History of Air Conditioning
Many of us come home after a hot day in the sun and turn on our air conditioning units like it’s no big thing – nor should it be. Although we’re not sure how the system works, we know that when we hit the ‘on’ switch and turn the temperature down it won’t be long until we’re cooled off.
Of course, it wasn’t always like that. Air conditioning has changed the ways we live whether it be enjoying our leather recliner without sticking to making our jobs bearable. You don’t always have to keep your air-conditioner in your nightly thoughts and meditations, but it is important at least to reflect a little bit about how air conditioning changed the world as we know it. Following is an air conditioning timeline…
It may sound hard to believe, but there were forms of air conditioning even before electricity was available on a house to house basis. The U.S. Navy invented a cooling machine in 1881 that would become the foundation for the modern air-conditioner. It was an obtuse and complex machine derived to ease the pain of President James Garfield, who was suffering from a gunshot. The machine used ice to keep the air cool, and it was reported to use ½ a million pounds of ice in just two months.
Electricity = Fans
In the 1900’s, electricity started to become readily available on a house-to-house basis, leading to the development and popularity of oscillating ceiling fans. Ceiling fans pushed air around in a room and kept the air significantly cooler than before. Homeowners used the same motor and design for the next 30 years.
Carrier’s First Electric A/C
Most Edmonton homeowners are familiar with the air-conditioning manufacturer Carrier, named after the basic founding father of the A/C, Willis Carrier. In 1902 Carrier developed the first electrical air cooling unit that used coils cooled by water to limit the humidity and damage to the paper in the printing plant where he worked. The convenience to people was almost a corollary benefit as the first A/C was developed strictly for industry.
Private A/C Owners
The first air-conditioned home went into effect in 1914, but it wasn’t for the common citizen. Millionaire Charles Gilbert Gates lived in a massive mansion in Minnesota and had an air-conditioner fashioned that was 6′ wide by 7′ tall by 20′ long…not exactly compact.
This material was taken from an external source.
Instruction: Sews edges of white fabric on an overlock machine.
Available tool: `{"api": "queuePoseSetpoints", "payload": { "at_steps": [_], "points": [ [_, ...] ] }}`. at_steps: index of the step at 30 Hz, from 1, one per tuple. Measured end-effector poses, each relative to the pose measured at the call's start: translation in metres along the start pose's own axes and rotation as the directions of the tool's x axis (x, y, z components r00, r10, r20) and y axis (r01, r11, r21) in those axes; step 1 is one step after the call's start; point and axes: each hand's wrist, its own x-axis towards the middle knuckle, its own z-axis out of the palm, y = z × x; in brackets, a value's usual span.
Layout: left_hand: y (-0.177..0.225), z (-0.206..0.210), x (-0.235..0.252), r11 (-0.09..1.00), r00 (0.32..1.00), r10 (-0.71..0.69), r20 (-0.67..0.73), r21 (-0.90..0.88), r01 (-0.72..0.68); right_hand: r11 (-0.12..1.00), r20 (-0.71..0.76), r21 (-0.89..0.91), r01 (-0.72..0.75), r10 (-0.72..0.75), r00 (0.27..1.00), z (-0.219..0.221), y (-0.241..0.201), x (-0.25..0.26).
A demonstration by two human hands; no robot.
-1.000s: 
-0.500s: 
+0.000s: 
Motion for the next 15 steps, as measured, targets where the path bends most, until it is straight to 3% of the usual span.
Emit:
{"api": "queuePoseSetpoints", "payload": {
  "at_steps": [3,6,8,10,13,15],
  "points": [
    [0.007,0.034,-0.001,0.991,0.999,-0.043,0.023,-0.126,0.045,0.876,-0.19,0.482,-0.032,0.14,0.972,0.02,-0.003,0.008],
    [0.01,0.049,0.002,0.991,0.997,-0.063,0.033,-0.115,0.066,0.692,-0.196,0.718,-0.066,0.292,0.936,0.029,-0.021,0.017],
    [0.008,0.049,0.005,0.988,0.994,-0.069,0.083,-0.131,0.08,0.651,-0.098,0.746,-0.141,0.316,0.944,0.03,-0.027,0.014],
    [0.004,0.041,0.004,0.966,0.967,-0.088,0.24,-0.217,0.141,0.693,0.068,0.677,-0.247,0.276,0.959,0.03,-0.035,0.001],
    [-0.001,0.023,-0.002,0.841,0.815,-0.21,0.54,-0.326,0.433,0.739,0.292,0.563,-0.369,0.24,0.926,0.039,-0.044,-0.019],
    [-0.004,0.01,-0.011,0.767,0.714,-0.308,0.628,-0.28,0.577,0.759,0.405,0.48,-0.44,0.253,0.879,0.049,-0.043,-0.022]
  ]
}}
Ironically nobody ever lived at the mansion, so it’s possible that the first air-conditioner was never even used.
Reduced Size Makes Private Ownership Feasible
Once again leading the charge in air-conditioner revolution was Willis Carrier. In the 1920’s, Carrier developed the central compressor, which reduced the size of the massive a/c and made it available for public use. The first air conditioner designed to give convenience to people debuted in 1925 at a theater in Times Square New York. The unveiling occurred on Memorial Day weekend in that year, and the theater used the blistering heat to its advantage, turning the refrigerated air into a selling point and implementing it in advertising. Other theaters around the U.S soon followed suit and in a strange way, air-conditioners helped to usher in the golden age of cinema as people flocked to the movies to stay cool.
Expanding From the Theater
It’s hard to argue that people are more comfortable and satisfied when they aren’t sweltering away in the heat. The success of citizens rushing to the movies led to department stores to install refrigerated air units so that their customers were less edgy and more comfortable while shopping. That extended to offices where a cool employee is more productive and rail cars, which could drum up business by offering a soothing and relaxing ride.
Widely Available In Homes…Rich Homes
Much of the key to the expansion and popularity of air-conditioners had to do with the commercial sect, but the common man was still years away from having a cool home. The gap from commercial to residential use shortened in 1931 when two inventors found a way to make the A/C even smaller. In addition, they tweaked the design so that it could fit in a window sill, thus becoming the first window a/c. The design went up for sale to the public in 1932 but not without a price, costing up to $50,000 which would be around $600,000 in today’s currency. As it stood people cold either own nice luxury cars or have a cooled down house.
In 1939, the unveiling of something people can’t live without today came into fruition – the car air conditioner. Of course, there were no digital readouts on dashes to adjust the temperature back then. Instead, when a passenger got too chilly, the driver would stop the car, pop the hood, and disconnect the compressor belt.
Finally, a Regular in Homes
It wasn’t until about 20 years after the invention of the first window sill air-conditioning that it really became a common appliance in most households. In 1953 American shoppers bought up 1 million air-conditioning units, due largely in part to more disposable income thanks to the end of World War II.
Central Air Reigns Supreme
The central air system that most people are accustomed to today was developed in the 1970’s. This technology involves using coils to make the air cooler and a fan to deliver this cold air through the duct work and out the vents of multiple rooms in the home. Central air is the de facto air conditioning choice in new homes with even older dwellings opting to retrofit to take advantage of the central air convenience.